_Exercise requirements_:
Look in the data below for the line that has "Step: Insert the", then print exactly every line from there through the line that has "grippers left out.", leaving pictures out.
Top of Information provided
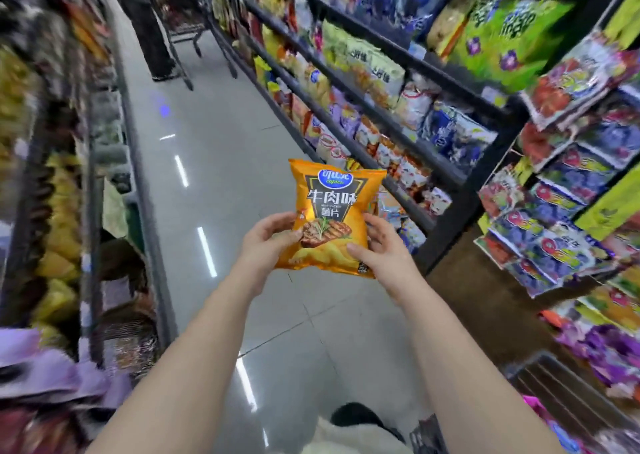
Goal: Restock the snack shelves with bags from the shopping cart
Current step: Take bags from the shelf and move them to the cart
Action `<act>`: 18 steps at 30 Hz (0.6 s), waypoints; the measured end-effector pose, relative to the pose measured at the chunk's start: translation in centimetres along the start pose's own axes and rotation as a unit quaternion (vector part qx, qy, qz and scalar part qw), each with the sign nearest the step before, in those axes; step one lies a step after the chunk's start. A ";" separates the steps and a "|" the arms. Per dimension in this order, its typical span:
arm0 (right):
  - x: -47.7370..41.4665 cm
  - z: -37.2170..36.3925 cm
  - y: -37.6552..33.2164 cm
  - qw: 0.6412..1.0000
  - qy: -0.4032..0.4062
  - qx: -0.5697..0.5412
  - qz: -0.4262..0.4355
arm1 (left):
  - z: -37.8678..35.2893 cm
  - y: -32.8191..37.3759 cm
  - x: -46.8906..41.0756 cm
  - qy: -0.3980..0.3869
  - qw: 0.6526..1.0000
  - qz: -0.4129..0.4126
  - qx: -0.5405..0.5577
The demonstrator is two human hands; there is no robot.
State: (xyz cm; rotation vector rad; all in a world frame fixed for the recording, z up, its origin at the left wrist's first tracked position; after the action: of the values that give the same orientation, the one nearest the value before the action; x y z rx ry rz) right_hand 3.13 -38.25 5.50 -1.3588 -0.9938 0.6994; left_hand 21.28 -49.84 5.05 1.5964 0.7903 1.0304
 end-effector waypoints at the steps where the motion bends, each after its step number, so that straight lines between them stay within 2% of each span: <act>1: -1.8 -0.7 -0.9 1.000 -0.004 -0.003 0.004 | 0.6 0.9 -1.6 0.008 1.000 -0.009 0.000; 9: -19.3 -5.1 -8.1 0.997 -0.031 -0.029 0.067 | 3.0 9.3 -16.3 0.055 0.995 -0.086 0.017; 18: -41.9 -8.5 -19.7 0.991 -0.069 -0.033 0.110 | 4.0 22.4 -36.2 0.049 0.984 -0.172 0.005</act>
State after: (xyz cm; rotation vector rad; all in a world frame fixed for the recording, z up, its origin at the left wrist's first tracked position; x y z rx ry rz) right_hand -10.70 -81.42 18.26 -1.5077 -0.9922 0.9435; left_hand 9.80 -88.94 17.99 1.3635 1.0953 0.8580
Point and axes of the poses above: each hand's wrist, its own x-axis away from the middle knuckle, its own z-axis out of the back of the hand, y = z × x, the point moved 6 cm from there along -x, towards the middle knuckle, and after that the axes turned 1 degree about -z, right-handed, at the moved point
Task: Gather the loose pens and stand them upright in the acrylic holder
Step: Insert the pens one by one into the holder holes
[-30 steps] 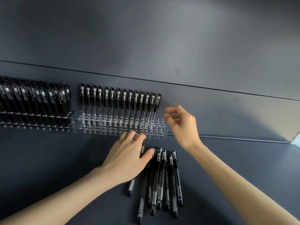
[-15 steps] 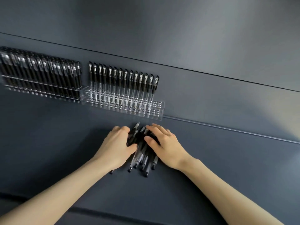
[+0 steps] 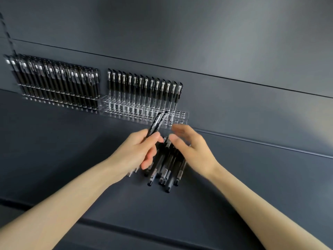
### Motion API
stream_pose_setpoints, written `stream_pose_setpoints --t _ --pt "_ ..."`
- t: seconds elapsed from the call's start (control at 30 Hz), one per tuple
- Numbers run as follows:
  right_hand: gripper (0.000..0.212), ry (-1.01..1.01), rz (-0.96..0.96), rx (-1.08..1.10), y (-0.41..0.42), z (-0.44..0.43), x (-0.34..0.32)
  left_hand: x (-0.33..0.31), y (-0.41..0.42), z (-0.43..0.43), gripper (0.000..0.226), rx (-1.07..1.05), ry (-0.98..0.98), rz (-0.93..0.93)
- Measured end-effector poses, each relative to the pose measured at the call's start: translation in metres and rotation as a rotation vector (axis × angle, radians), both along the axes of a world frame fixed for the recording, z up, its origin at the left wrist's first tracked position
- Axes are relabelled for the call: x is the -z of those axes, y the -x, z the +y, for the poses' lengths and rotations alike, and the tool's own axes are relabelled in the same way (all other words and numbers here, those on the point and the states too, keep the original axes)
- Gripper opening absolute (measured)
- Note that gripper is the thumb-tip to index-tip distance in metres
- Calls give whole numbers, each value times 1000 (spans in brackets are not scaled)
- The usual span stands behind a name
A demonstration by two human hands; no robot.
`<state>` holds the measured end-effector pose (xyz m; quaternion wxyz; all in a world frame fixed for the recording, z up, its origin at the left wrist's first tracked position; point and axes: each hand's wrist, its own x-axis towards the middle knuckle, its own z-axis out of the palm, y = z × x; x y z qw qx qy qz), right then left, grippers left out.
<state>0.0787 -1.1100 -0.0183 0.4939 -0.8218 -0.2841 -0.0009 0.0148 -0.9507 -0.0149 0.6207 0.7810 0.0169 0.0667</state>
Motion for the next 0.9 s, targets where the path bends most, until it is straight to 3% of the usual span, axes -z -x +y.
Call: stream_pose_setpoints --t 0.1,0.33,0.47,0.6,0.73,0.9 --pt "17 -317 118 -40 3 10 -20 -4 0 -3 27 144 130 4" --pt "5 -539 147 95 -24 24 -42 -14 -33 15 26 237 200 -3" --pt "11 -549 68 149 -39 38 -50 -13 -62 26 23 229 86 -35" --pt "32 -524 -161 398 -68 34 -65 -15 -97 42 34 43 -160 -215" --pt "33 -393 -370 545 -89 32 -69 -19 -119 47 37 52 -102 -223" --pt "34 -345 -455 605 -111 37 -65 -13 -117 42 25 88 -26 -256"
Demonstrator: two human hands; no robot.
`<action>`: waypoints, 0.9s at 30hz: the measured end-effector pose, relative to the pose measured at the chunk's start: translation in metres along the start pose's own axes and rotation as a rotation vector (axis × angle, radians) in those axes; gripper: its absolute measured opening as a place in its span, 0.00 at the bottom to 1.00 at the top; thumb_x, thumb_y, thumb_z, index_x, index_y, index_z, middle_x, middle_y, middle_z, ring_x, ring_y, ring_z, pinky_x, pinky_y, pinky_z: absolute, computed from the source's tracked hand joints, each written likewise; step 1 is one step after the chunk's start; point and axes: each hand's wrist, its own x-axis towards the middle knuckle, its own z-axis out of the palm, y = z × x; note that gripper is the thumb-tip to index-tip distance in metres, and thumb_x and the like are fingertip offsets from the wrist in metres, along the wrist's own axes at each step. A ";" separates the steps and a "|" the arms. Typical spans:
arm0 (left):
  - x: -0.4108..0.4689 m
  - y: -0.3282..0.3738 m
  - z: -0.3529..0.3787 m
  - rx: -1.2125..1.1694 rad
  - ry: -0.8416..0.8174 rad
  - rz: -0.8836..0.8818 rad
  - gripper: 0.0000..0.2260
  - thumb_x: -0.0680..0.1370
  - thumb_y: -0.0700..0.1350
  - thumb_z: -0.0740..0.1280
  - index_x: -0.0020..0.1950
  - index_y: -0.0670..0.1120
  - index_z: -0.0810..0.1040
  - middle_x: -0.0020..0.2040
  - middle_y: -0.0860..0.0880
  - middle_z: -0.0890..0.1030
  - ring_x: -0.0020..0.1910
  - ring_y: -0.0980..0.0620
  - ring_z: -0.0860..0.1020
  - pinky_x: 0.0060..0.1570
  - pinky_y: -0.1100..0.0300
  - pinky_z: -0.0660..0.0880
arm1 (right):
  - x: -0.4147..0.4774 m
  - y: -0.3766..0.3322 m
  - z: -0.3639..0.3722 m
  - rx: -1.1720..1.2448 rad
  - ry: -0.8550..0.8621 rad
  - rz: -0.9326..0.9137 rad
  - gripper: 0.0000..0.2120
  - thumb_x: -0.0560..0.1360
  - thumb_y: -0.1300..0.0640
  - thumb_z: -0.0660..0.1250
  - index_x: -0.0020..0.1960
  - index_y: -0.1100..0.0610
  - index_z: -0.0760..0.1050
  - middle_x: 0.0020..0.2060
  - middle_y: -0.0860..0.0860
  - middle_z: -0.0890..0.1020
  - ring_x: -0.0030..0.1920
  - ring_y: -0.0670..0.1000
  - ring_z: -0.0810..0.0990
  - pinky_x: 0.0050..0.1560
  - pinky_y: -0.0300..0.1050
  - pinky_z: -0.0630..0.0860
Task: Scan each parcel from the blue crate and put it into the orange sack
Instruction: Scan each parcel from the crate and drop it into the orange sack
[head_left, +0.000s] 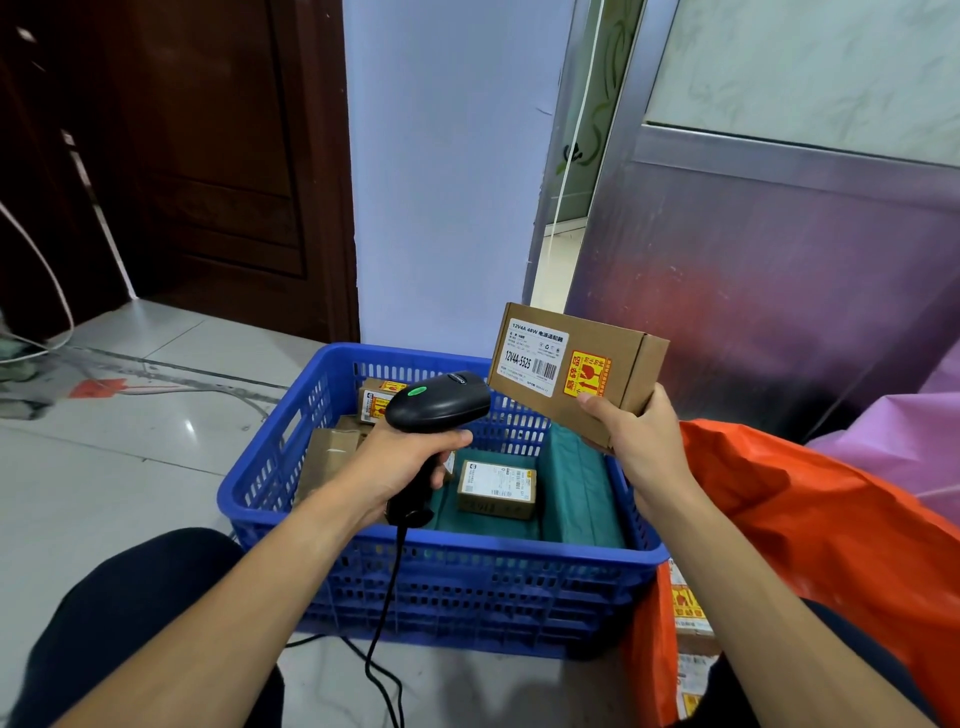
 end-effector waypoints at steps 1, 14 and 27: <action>0.000 0.000 0.000 -0.004 -0.002 0.001 0.05 0.77 0.41 0.77 0.48 0.43 0.83 0.31 0.48 0.76 0.27 0.51 0.73 0.37 0.54 0.74 | 0.000 0.000 0.000 0.001 0.000 0.000 0.24 0.76 0.57 0.76 0.68 0.51 0.71 0.57 0.47 0.82 0.58 0.49 0.81 0.57 0.52 0.81; 0.000 0.001 0.000 -0.041 0.024 0.013 0.05 0.77 0.41 0.77 0.50 0.42 0.83 0.32 0.48 0.77 0.27 0.50 0.74 0.34 0.57 0.75 | 0.000 0.000 -0.001 0.002 -0.002 -0.015 0.24 0.76 0.57 0.75 0.68 0.51 0.70 0.57 0.47 0.82 0.57 0.49 0.81 0.49 0.45 0.80; 0.009 0.000 0.006 -0.109 0.057 0.033 0.08 0.76 0.43 0.78 0.49 0.41 0.83 0.33 0.47 0.77 0.28 0.50 0.75 0.33 0.56 0.76 | -0.004 0.003 -0.025 -0.042 0.003 -0.023 0.23 0.76 0.57 0.76 0.68 0.51 0.71 0.58 0.47 0.83 0.59 0.49 0.81 0.55 0.50 0.82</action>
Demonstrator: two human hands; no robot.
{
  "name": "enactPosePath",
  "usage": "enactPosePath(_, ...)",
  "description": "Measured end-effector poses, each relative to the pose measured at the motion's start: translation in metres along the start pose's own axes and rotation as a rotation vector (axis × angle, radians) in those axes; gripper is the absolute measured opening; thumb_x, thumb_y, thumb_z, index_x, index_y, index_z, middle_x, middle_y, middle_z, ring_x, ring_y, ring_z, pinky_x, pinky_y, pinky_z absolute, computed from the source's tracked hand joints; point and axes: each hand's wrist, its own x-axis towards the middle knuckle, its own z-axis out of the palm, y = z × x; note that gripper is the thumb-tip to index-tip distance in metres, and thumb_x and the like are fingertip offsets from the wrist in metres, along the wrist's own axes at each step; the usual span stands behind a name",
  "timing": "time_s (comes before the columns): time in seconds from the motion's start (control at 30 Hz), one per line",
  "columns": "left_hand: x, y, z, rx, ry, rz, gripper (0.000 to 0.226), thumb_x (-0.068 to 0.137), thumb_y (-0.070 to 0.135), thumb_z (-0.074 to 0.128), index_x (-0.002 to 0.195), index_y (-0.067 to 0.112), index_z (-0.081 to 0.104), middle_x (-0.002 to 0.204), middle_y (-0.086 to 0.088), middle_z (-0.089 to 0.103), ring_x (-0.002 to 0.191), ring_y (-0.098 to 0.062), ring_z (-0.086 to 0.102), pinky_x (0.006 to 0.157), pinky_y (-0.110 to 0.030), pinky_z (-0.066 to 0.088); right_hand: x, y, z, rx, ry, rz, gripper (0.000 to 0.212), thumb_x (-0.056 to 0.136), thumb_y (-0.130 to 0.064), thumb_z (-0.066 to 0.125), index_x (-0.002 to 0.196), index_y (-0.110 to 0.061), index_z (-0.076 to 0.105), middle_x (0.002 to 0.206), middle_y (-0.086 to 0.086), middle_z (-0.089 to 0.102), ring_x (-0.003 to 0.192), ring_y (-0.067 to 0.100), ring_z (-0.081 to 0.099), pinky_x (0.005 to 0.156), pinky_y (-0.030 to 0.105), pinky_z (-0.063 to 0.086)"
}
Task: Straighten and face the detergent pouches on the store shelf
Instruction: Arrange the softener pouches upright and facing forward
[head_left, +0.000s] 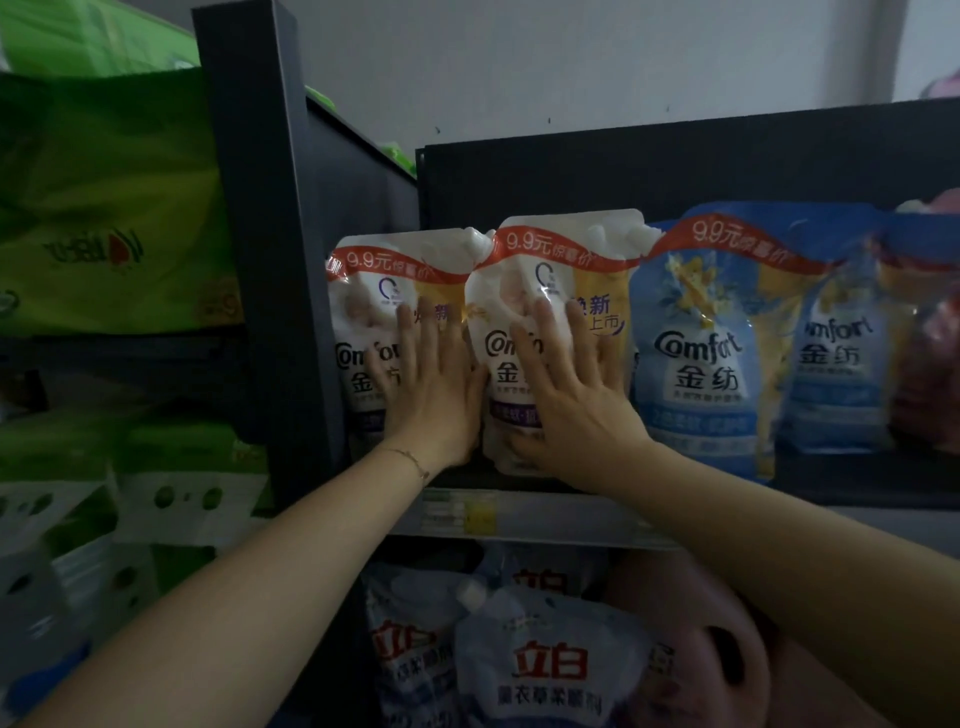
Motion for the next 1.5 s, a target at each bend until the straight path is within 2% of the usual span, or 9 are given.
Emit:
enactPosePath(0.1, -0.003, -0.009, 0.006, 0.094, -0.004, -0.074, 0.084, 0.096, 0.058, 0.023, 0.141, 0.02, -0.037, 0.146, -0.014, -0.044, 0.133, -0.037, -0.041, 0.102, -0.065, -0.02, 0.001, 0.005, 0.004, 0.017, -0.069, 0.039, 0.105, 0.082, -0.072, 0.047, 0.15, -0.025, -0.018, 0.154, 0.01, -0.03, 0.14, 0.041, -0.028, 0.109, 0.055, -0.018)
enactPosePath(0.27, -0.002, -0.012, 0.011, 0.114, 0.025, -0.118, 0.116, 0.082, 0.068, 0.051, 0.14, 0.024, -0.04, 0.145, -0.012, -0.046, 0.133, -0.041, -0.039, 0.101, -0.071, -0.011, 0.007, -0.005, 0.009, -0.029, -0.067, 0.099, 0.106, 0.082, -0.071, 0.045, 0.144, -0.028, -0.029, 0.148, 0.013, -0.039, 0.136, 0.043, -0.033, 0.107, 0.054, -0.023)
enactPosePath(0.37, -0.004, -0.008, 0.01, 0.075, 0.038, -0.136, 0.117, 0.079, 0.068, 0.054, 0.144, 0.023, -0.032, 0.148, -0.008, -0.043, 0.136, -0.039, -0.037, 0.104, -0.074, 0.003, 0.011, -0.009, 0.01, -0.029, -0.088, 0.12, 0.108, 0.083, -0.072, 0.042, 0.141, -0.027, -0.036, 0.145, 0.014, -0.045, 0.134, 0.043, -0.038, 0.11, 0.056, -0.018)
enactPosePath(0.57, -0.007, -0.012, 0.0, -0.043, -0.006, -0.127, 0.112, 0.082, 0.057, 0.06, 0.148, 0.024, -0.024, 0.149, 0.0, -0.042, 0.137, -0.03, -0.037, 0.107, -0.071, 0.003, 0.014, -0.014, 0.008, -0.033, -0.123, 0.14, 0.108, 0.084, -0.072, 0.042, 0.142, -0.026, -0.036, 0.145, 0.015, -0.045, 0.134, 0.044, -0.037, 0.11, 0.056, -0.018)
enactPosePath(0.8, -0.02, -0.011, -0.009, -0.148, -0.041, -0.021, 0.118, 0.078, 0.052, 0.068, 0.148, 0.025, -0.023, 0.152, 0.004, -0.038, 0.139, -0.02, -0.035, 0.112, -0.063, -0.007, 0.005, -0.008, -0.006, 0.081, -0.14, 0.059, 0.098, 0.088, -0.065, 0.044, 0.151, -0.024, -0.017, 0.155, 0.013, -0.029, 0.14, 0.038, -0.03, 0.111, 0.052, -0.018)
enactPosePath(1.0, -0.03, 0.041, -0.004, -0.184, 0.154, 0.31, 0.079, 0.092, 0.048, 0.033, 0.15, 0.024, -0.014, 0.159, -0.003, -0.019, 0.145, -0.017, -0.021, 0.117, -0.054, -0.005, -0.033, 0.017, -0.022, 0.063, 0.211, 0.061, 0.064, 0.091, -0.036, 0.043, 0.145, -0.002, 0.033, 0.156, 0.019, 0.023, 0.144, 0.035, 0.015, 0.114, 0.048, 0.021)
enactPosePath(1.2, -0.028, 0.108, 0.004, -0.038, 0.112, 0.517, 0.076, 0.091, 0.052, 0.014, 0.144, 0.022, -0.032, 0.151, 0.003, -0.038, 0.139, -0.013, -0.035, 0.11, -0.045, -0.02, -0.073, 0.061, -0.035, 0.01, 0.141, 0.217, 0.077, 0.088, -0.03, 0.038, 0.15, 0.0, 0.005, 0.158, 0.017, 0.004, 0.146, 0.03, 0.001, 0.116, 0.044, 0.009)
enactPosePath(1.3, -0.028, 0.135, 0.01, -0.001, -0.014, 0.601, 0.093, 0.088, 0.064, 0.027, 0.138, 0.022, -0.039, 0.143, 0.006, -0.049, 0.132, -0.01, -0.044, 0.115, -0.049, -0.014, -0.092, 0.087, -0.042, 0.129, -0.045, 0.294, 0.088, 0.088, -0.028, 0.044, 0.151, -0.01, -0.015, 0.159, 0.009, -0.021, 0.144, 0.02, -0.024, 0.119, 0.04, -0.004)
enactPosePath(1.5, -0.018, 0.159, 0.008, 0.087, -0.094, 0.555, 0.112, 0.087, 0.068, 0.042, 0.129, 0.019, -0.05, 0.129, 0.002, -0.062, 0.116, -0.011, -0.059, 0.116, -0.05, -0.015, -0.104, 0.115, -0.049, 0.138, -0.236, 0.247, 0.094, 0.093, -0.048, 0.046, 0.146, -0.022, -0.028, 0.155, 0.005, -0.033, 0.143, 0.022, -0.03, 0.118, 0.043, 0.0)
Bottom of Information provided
_Exercise response_:
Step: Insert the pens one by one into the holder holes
[-30 steps] 
[-15 steps] 
[+0 steps] 
### Motion API
stream_pose_setpoints, written `stream_pose_setpoints --t _ --pt "_ ..."`
- t: seconds elapsed from the call's start (control at 30 Hz), one per tuple
- Numbers run as follows:
  right_hand: gripper (0.000..0.212), ry (-1.01..1.01), rz (-0.96..0.96), rx (-1.08..1.10), y (-0.41..0.42), z (-0.44..0.43), x (-0.34..0.32)
  left_hand: x (-0.33..0.31), y (-0.41..0.42), z (-0.43..0.43), gripper (0.000..0.226), rx (-1.07..1.05), ry (-0.98..0.98), rz (-0.93..0.93)
- Measured end-effector poses, each relative to the pose measured at the call's start: translation in metres and rotation as a rotation vector (axis × angle, radians), both along the axes of a world frame fixed for the recording, z up, its origin at the left wrist's first tracked position
- Axes are relabelled for the call: x is the -z of those axes, y the -x, z the +y, for the poses' lengths and rotations alike, and the tool's own axes are relabelled in the same way (all other words and numbers here, those on the point and the states too, keep the original axes)
- Gripper opening absolute (measured)
- Note that gripper is the thumb-tip to index-tip distance in metres
- Calls give whole numbers, each value times 1000 (spans in brackets are not scaled)
- The usual span stands behind a name
A demonstration by two human hands; no robot.
`<state>` holds the measured end-effector pose (xyz m; quaternion wxyz; all in a world frame fixed for the recording, z up, its origin at the left wrist's first tracked position; point and axes: each hand's wrist, its own x-axis towards the middle knuckle, its own z-axis out of the palm, y = z × x; x y z qw qx qy qz), right then left, grippers left out.

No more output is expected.